There was no evidence that Congress intended the FDCA to preclude Lanham Act suits, nor was there any precedent or statute that supported Coca-Cola’s argument. Congress never enacted a provision to address the preclusion of other federal laws that might bear on food and beverage labeling. Although Coca-Cola was correct that Congress intended the FDCA to create national uniformity in food and beverage labeling, there was no evidence that Congress intended to preclude Lanham Act claims or private enforcement of other federal statutes.

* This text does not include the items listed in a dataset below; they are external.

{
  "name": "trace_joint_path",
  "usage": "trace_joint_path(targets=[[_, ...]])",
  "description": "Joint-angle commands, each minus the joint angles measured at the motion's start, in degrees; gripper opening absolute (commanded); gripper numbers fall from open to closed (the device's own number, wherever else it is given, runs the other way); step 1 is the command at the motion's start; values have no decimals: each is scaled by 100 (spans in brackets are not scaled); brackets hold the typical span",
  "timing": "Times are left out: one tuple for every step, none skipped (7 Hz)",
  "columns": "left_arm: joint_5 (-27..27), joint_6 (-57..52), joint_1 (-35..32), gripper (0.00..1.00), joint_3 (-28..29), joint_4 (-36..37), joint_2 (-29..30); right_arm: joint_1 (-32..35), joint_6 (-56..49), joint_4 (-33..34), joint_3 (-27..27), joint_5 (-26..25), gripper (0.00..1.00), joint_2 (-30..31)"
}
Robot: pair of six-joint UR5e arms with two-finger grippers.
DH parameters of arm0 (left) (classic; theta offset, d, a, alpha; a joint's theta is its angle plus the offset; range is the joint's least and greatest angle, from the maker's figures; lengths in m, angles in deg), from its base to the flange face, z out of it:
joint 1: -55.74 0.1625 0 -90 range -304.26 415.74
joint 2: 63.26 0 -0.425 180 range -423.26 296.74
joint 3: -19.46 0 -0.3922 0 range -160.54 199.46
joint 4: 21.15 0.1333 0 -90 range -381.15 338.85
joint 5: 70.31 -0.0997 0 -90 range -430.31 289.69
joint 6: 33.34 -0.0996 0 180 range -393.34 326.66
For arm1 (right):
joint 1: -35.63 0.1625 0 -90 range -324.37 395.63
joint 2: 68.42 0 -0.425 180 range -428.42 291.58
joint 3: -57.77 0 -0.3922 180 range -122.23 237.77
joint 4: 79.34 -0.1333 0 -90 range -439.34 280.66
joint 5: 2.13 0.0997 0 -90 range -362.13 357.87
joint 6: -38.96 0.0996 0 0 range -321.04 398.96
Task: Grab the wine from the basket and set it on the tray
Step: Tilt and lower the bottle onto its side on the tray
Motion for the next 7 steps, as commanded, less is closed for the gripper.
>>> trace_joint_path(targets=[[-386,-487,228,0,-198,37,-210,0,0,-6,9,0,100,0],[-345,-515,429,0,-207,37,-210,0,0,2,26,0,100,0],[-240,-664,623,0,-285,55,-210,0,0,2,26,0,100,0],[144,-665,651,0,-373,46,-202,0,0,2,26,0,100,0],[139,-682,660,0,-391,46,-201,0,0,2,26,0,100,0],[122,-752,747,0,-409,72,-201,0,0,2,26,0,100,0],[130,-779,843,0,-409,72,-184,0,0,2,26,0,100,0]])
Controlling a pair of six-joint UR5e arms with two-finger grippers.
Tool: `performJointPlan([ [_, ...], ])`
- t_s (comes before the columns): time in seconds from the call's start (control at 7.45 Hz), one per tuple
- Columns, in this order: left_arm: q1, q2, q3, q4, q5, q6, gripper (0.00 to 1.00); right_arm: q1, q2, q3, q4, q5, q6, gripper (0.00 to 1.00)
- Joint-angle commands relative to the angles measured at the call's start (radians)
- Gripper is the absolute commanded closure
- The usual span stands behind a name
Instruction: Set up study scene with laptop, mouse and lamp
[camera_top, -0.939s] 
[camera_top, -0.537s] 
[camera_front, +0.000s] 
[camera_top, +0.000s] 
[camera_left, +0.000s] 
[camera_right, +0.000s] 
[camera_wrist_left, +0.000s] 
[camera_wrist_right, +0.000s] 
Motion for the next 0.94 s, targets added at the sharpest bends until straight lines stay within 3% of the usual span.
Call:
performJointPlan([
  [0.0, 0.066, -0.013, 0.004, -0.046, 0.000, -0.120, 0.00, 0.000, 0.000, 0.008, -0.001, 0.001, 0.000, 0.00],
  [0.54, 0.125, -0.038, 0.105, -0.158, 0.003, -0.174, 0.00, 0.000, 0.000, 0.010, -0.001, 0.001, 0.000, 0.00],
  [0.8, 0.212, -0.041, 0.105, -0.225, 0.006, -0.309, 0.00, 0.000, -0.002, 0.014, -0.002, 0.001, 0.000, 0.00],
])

In its amicus brief, the federal government argued that a Lanham Act claim is precluded “to the extent the FDCA or FDA regulations specifically require or authorize the challenged aspects of [the] label.” Therefore, the government argued that POM may not bring a Lanham Act challenge to the name of Coca-Cola’s product—because FDA regulations specifically authorized the names of juice blends—but that it may challenge other aspects of the label. The government took the position that private parties may not avail themselves of a federal remedy where agency-issued regulations touch on similar subject matter, even though the regulations do not explicitly displace the federal remedy. However, this argument assumed that the FDCA and its regulations were at least in some circumstances a “ceiling” on the regulation of food and beverage labeling. As noted above, the Court found that Congress intended the Lanham Act and the FDCA to complement each other with respect to food and beverage labeling.

The case is No. 12–761.

Attorneys: Seth P. Waxman (Wilmer Cutler Pickering Hale and Dorr LLP) for POM Wonderful LLC. Kathleen M. Sullivan (Quinn Emanuel Urquhart & Sullivan, LLP) for Coca-Cola Co.

Companies: POM Wonderful LLC; Coca-Cola Co.